解析HTML - 正则表达式是这种情况下唯一的选择吗？

A user will supply HTML, it may be valid or invalid (malformed). I need to be able to determine such things as:

Is there a style tag in the body
Is there a div that has a style attribute that makes use of width or background-image.

I have tried using the DOMDocument class but it can only do 1 and not 2 with xPath.

I have also tried simple_html_dom and that can only do 1 but not 2.

Do you think its a good idea that I just use regular expressions or is there something that I haven't thought of?

XPath can do both (1) and (2):

To test if there's a style tag in the body:

//body//style

To test if there's a div with a style attribute using width or background-image:

//div[contains(@style,'width:') or contains(@style,'background-image:')]

And, as you were curious about in your comments, seeing if a style tag contains a:hover or font-size:

//style[contains(text(),'a:hover') or contains(text(),'font-size:')]

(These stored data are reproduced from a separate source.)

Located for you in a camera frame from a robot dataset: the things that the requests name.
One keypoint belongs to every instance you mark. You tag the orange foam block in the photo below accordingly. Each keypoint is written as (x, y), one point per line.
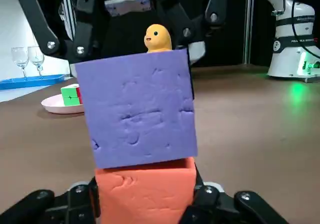
(145, 196)

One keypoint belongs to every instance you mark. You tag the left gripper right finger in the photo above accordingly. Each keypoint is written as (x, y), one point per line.
(225, 209)

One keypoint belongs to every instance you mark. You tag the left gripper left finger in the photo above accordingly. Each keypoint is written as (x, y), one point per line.
(62, 209)

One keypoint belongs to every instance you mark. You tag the clear wine glass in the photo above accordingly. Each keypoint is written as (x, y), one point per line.
(20, 56)
(36, 54)

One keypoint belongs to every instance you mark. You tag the aluminium frame post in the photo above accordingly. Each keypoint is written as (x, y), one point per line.
(68, 13)
(247, 21)

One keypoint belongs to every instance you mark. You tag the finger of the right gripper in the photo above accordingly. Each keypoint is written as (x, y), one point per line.
(185, 33)
(86, 33)

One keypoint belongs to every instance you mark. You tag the blue plastic tray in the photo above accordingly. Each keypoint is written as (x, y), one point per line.
(30, 82)

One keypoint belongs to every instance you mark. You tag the pink plate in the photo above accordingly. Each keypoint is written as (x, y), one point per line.
(57, 107)

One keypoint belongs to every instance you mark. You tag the yellow plush toy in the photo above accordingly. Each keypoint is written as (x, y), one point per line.
(158, 39)

Regex is NEVER (again: NEVER!) a solution for parsing HTML!

Regex can be used for Type-3 Chomsky languages (regular language).
HTML however is a Type-2 Chomsky language (context-free language).

If still in doubt: http://en.wikipedia.org/wiki/Chomsky_hierarchy#The_hierarchy

To safely work with type-2 language you need a context free language parser. You might want to try a LL-parser or a recursive descent parser, e.g.

That being said:

Match body with style:

<body\s+[^>]*style\s*=\s*["'].*?[^"']*?["'][^>]*>

Match div with width|background-image in style:

<div\s+[^>]*style\s*=\s*["'][^"']*?(width|background-image)[^"']*?["'][^>]*>

They both falsely match said tags if commented out (which is why I said not possible).

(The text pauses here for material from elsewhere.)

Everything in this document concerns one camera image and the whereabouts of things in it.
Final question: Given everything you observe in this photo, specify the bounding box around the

You can use Tidy to clean up the HTML, then parse it as XML. Then it's easy to use xpath to find nodes. Try something like this:

$tidyConfig = array(
    "add-xml-decl" => true,
    "output-xml" => true,
    "numeric-entities" => true
);
$tidy = new tidy();
$tidy->parseString($html, $tidyConfig, "utf8");
$tidy->cleanRepair();
$xml = new SimpleXMLElement($tidy);
$matches = $xml->xpath('style');

As for parsing a style attribute to look for specific selectors, I think you'll have to do that manually. You could use a CSS parser if you want.

It's rarely a good idea to parse HTML with regex. However, any good HTML parser will be able to find all the divs with style tags, and regex could be useful for parsing the style attributes once you've done that.

It's still possible for complex (yet valid) CSS to break most regex, however, so the really durable thing here would be an HTML parser combined with a CSS parser. That could be overkill, though; a regex like \bwidth\s*:\s*(\w+) is likely to catch any width value unless someone's actively trying to fool it.

Edit:

A good HTML parser won't choke on anything that wouldn't choke a browser. I'm not a PHP guy anymore, but I've heard some good things about HTML Purifier.